BERT is based on the transformer architecture. Specifically, BERT is composed of Transformer encoder layers.
BERT was pre-trained simultaneously on two tasks:  language modeling (15% of tokens were masked, and the training objective was to predict the original token given its context) and next sentence prediction (the training objective was to classify if two spans of text appeared sequentially in the training corpus).[5] As a result of this training process, BERT learns latent representations of words and sentences in context.
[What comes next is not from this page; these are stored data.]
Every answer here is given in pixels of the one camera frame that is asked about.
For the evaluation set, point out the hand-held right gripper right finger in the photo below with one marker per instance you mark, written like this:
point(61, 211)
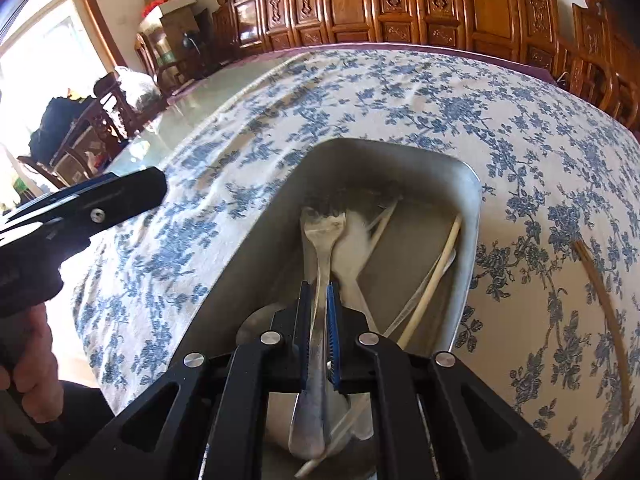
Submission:
point(334, 345)

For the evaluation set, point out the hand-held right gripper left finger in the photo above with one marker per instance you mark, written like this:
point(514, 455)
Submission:
point(303, 335)

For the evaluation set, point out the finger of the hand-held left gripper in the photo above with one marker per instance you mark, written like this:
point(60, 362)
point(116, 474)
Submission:
point(125, 192)

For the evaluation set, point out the white plastic ladle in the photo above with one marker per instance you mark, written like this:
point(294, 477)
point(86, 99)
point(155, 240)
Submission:
point(277, 425)

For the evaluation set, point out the metal fork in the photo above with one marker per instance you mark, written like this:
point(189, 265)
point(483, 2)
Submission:
point(322, 232)

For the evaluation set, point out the light wooden chopstick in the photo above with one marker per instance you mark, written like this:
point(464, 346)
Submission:
point(435, 275)

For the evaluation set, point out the grey metal utensil tray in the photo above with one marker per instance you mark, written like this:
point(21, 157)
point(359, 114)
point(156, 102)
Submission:
point(400, 175)

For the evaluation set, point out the person's left hand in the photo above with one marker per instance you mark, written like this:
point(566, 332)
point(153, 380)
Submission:
point(40, 365)

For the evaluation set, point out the wooden dining chair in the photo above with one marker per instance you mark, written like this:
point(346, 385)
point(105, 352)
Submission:
point(107, 115)
point(170, 50)

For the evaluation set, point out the black bag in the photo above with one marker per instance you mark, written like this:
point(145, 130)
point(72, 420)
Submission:
point(60, 120)

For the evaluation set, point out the white plastic bag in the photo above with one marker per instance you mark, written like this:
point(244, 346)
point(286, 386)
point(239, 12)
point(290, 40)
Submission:
point(137, 87)

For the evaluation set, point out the blue floral tablecloth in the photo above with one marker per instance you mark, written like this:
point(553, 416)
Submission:
point(400, 105)

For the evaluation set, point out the dark brown chopstick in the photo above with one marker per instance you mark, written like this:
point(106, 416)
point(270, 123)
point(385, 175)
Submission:
point(607, 310)

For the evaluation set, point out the carved wooden cabinet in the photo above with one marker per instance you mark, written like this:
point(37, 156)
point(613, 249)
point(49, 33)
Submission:
point(400, 0)

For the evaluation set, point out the wooden armchair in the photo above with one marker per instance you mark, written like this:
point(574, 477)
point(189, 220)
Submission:
point(595, 75)

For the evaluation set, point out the carved high-back wooden chair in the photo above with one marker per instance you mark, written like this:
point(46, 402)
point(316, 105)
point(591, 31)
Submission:
point(600, 25)

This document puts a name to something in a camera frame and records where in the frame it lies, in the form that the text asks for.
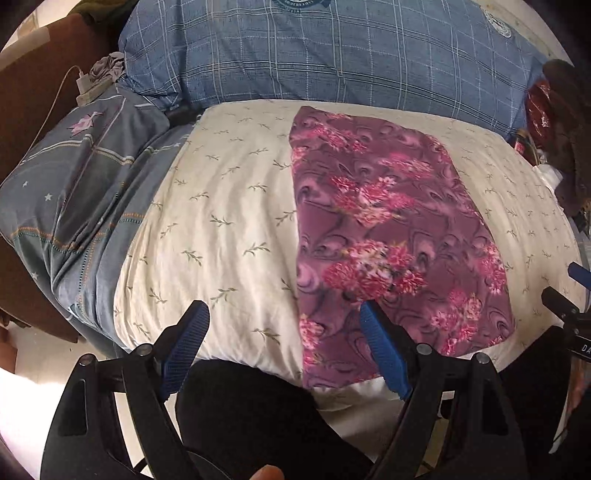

After pre-training, BERT can be fine-tuned with fewer resources on smaller datasets to optimize its performance on specific tasks such as NLP tasks (language inference, text classification) and sequence-to-sequence based language generation tasks (question-answering, conversational response generation).[1][6] The pre-training stage is significantly more computationally expensive than fine-tuning.